I also want to report that we're making very good progress on the three acquisitions in our sealing products segment completed over the last year. Integration activities are proceeding according to plan, and in the aggregate we expect results over the next two years to exceed our original expectations.
We invested approximately $110 million in three businesses, and we expect they will contribute about $6 million in EBITDA this year, reflecting first-year purchase-related expenses, integration costs, and the midyear timing of the air springs acquisition. Within a two-year period, we expect these acquired businesses to contribute annual EBITDA of approximately $20 million to $25 million. All three are excellent strategic fits with our core sealing segment businesses.
Finally, I want to update you on the status of GST's Asbestos Claims Resolution Process. We are moving down the path toward next summer's confirmation hearings scheduled to begin on June 20. We continue to be confident that GST's plan of reorganization meets all the requirements of the bankruptcy code and can be confirmed. The plan continues to have the full support of the future claimants' representatives.
A very large number of alleged claims, about 180,000, were filed on or before the October 6 claims bar date, as expected. And as expected, current claimants were voted overwhelmingly against approval of the plan. However, we believe we will demonstrate that the filings and the vote were orchestrated by the asbestos plaintiffs bar and their current claimants committee and that, notwithstanding the vote, the offers under GST's plan of reorganization will pay sufficiently more than the full value of any liability the Company may have for the claims.
Our experts have recently begun what will ultimately be a thorough analysis of the claims voted and filed. Based on a preliminary review, we believe that a significant portion of the claims are demonstrably bogus. Many are, in fact, already time-barred. A large number are actually previously dismissed or settled claims. Many others are brought by claimants who had no meaningful, if any, contact with GST products. And still others are noncompensable foreign claims. And, finally, a large number of claimants have absolutely no evidence of even having a compensable disease.
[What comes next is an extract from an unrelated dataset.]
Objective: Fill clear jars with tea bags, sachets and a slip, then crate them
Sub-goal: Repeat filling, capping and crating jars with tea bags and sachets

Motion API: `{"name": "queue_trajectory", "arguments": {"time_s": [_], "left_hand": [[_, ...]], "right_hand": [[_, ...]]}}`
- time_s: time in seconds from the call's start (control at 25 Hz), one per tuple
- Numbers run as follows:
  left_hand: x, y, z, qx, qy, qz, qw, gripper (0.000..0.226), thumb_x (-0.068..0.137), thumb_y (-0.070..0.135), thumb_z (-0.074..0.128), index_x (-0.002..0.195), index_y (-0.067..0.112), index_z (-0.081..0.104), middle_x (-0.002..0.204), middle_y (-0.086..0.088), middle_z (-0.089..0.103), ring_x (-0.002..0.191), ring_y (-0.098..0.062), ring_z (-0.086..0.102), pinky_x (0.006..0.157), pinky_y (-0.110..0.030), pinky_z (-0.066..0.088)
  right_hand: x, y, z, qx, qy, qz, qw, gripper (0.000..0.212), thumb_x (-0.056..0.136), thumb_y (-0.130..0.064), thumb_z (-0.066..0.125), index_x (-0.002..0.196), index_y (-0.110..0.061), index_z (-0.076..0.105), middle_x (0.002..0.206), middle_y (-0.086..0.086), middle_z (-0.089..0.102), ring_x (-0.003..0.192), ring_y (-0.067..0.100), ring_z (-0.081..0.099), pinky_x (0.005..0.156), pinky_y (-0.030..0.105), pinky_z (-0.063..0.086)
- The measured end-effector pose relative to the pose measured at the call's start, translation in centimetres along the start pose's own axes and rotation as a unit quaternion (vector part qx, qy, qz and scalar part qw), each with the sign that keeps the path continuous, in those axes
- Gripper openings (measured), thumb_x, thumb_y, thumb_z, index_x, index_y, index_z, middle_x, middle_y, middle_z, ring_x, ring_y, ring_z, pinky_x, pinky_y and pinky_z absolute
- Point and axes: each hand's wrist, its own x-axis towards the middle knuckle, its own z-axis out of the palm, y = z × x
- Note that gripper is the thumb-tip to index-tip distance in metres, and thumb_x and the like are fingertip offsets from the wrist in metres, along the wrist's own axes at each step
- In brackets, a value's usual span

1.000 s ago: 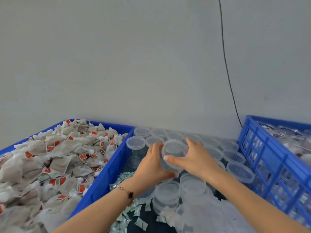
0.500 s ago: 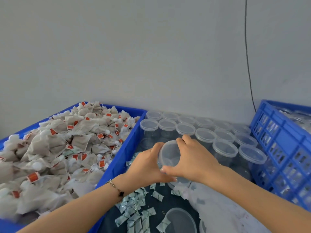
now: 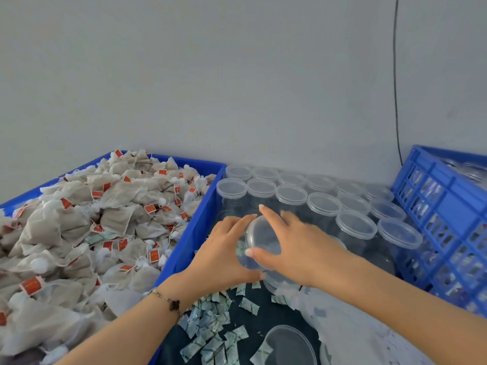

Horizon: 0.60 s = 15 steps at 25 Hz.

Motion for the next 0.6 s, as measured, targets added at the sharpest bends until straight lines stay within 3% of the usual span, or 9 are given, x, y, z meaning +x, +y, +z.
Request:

Importantly, more than two-thirds of the claims were filed by a total of 11 plaintiff firms who have traditionally focused on nonmalignant claims.
Also, it's important to note that significant claims that were pending prior to the Chapter 11 filing were not filed and therefore are now barred, including those that were even settled by GST prior to the filing date. In addition, some significant plaintiffs' firms did not file any of their pending claims, and others didn't file a large number of mesothelioma claims, for which they filed personal injury questionnaires earlier in the case. We believe those missing filings are telling and that the law firms obviously don't want their claims to face the scrutiny of the court and the public.
With respect to GST's fraud and RICO cases against asbestos plaintiffs' firms, we continue to move forward with discovery and motions in the US District Court. The presiding federal district judge ruled in GST's favor on several motions, denying motions to dismiss and motions to prohibit the broad discovery that GST seeks. He cited the bankruptcy court's estimation order and findings of demonstrable misrepresentation in the mesothelioma cases that were reviewed, and, while acknowledging that GST's discovery request were quite broad, he also stated that, as the fraud in which the defendants are engaged is also broad. We anticipate lengthy discovery periods ahead, with potential trials in 2017. We are committed to moving forward to achieve a just result for GST.
Now I will turn the call over to Milt to review our third-quarter results in more detail.
Milt Childress - SVP and CFO
Thanks, Steve. Before I begin, I want to mention that we have added a summary table in the front of our earnings release that illustrates on a pro forma basis financials as if the results of deconsolidated GST were reconsolidated with EnPro under the terms of GST's second amended plan of reorganization. Please refer to the disclosure notes that accompany these pro forma financials in the earnings release to understand the assumptions behind the numbers.
As Steve mentioned, our consolidated third-quarter sales were $306.6 million, up about $4 million or 1% from the same period of 2014. Normalized sales declined 4%. By geography, normalized European sales declined 5% as both sealing products and engineered products were lower. Markets were mixed as increases in automotive and aerospace were offset by softness in broader industrial markets.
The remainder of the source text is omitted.